*** Information provided Section Begins ***

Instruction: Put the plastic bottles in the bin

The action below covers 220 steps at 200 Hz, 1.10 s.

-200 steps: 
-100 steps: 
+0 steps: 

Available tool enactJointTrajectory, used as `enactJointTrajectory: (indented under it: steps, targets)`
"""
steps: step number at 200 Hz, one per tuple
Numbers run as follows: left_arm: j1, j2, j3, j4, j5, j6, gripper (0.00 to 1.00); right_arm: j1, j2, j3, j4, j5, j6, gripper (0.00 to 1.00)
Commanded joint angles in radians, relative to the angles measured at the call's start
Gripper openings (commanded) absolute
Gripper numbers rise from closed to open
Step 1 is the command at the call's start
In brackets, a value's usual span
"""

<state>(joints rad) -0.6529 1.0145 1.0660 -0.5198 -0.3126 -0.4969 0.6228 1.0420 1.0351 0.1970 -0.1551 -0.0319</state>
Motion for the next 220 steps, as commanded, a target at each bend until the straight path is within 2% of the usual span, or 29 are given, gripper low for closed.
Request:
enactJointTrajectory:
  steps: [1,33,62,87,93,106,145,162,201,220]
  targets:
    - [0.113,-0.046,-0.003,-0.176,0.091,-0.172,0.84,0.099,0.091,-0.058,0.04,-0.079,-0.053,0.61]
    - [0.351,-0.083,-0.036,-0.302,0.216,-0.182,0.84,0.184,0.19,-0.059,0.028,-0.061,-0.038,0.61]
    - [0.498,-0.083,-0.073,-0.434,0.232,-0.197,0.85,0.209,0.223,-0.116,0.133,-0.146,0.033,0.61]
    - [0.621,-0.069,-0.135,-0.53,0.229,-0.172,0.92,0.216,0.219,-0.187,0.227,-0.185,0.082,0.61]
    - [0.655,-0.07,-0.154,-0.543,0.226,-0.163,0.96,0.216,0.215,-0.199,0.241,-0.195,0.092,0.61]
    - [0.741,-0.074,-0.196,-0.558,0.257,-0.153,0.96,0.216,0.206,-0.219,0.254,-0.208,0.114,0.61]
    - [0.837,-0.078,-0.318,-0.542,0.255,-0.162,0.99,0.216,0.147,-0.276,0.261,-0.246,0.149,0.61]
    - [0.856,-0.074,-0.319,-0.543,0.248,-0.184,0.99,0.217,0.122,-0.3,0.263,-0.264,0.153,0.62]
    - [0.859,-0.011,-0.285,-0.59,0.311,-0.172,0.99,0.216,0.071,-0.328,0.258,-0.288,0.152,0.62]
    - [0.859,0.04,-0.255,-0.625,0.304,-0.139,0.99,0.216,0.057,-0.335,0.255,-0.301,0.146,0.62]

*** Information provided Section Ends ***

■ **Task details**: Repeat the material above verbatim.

■ **Output of the task**:
Instruction: Put the plastic bottles in the bin

The action below covers 220 steps at 200 Hz, 1.10 s.

-200 steps: 
-100 steps: 
+0 steps: 

Available tool enactJointTrajectory, used as `enactJointTrajectory: (indented under it: steps, targets)`
"""
steps: step number at 200 Hz, one per tuple
Numbers run as follows: left_arm: j1, j2, j3, j4, j5, j6, gripper (0.00 to 1.00); right_arm: j1, j2, j3, j4, j5, j6, gripper (0.00 to 1.00)
Commanded joint angles in radians, relative to the angles measured at the call's start
Gripper openings (commanded) absolute
Gripper numbers rise from closed to open
Step 1 is the command at the call's start
In brackets, a value's usual span
"""

<state>(joints rad) -0.6529 1.0145 1.0660 -0.5198 -0.3126 -0.4969 0.6228 1.0420 1.0351 0.1970 -0.1551 -0.0319</state>
Motion for the next 220 steps, as commanded, a target at each bend until the straight path is within 2% of the usual span, or 29 are given, gripper low for closed.
Request:
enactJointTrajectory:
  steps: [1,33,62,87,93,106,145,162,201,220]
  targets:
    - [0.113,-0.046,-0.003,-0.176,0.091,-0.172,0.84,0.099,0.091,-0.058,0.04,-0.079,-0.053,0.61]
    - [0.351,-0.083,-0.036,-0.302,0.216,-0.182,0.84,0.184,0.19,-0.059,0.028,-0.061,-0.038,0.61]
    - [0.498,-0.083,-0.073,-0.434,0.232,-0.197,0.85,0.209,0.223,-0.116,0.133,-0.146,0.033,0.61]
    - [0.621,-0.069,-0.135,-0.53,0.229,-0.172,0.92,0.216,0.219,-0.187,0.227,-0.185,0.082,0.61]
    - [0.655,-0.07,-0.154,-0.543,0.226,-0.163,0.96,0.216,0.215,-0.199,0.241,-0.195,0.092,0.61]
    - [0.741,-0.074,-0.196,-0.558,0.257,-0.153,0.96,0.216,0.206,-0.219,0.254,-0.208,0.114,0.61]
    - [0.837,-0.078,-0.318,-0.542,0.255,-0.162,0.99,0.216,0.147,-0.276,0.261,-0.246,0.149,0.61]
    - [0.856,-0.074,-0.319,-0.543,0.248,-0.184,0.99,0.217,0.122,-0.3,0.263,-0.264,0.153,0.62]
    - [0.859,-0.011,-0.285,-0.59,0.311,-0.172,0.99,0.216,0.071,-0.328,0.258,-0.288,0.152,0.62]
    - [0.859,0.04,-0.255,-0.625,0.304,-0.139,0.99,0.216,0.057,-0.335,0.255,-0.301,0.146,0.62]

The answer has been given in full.